48L’expérience amoureuse étant, de manière générale, vécue par la plupart des gens, dans leur vie ordinaire, on remarque que les lecteurs de poèmes d’amour se sentent facilement concernés par eux, par deux biais, celui d’un désir heureux, celui de la douleur face au refus. En ce cas, ces lecteurs qui prêtent attention au déroulement du discours émis par le moi amoureux, sont surtout en attente de la conclusion, du dénouement de ce texte, d’où l’importance accordée aux derniers sinon au seul dernier vers : la relecture de la poésie amoureuse catalane et castillane nous amène à constater qu’heureuse ou malheureuse, positif ou négatif, le dénouement est toujours un « happy-end » poétique, une sorte de réussite verbale, un acmé, un triomphe des mots.

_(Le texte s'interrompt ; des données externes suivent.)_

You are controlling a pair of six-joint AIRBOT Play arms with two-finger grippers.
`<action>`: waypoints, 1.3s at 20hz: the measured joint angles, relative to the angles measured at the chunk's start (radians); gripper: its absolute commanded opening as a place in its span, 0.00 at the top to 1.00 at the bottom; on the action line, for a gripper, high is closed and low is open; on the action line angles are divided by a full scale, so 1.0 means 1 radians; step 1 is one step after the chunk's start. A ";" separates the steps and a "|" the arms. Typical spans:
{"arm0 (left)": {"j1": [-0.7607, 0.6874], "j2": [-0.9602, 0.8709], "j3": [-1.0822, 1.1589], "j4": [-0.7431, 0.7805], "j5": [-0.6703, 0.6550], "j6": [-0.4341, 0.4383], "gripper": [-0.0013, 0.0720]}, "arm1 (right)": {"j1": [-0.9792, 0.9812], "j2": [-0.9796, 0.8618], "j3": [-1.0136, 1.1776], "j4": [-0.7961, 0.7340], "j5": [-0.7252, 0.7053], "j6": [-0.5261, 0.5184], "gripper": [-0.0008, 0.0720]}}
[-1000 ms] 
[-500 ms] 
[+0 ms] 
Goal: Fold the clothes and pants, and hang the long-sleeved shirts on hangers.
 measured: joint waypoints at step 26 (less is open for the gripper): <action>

49Relisons, en premier lieu, le poète qui, au xve siècle, a écrit, non plus en occitan, la langue prestigieuse de prêtres depuis le xiie siècle, mais en catalan, sa langue parlée qui lui permettait d’être poète et non pas d’obéir à une tradition qui était en train de s’épuiser. Ausias March s’adresse, dans ses Cants d’amor, à deux dames nommées Plena de Seny et Lir entre Carts (cf. Cantique des Cantiques). En moyenne, dans 4,5 ou 6 huitains décasyllabiques (accent sur 4 et 10), le moi évoque en majorité des images de l’Amour, des personnages connus pour la passion dévorante qui les habitait (Phèdre, …), ainsi que ses propres sentiments, ses douleurs et ses joies, et le plus souvent s’impose la présence dévorante du « yo ». Le lecteur suit, imagine, écoute les doléances du locuteur qui vont jusqu’au désir de mort, tout en sachant qu’il n’en sera pas ainsi : IX « suplich la mort qu.en tal cas me ajut : / E si no.m vul, ma veritat jau morta ».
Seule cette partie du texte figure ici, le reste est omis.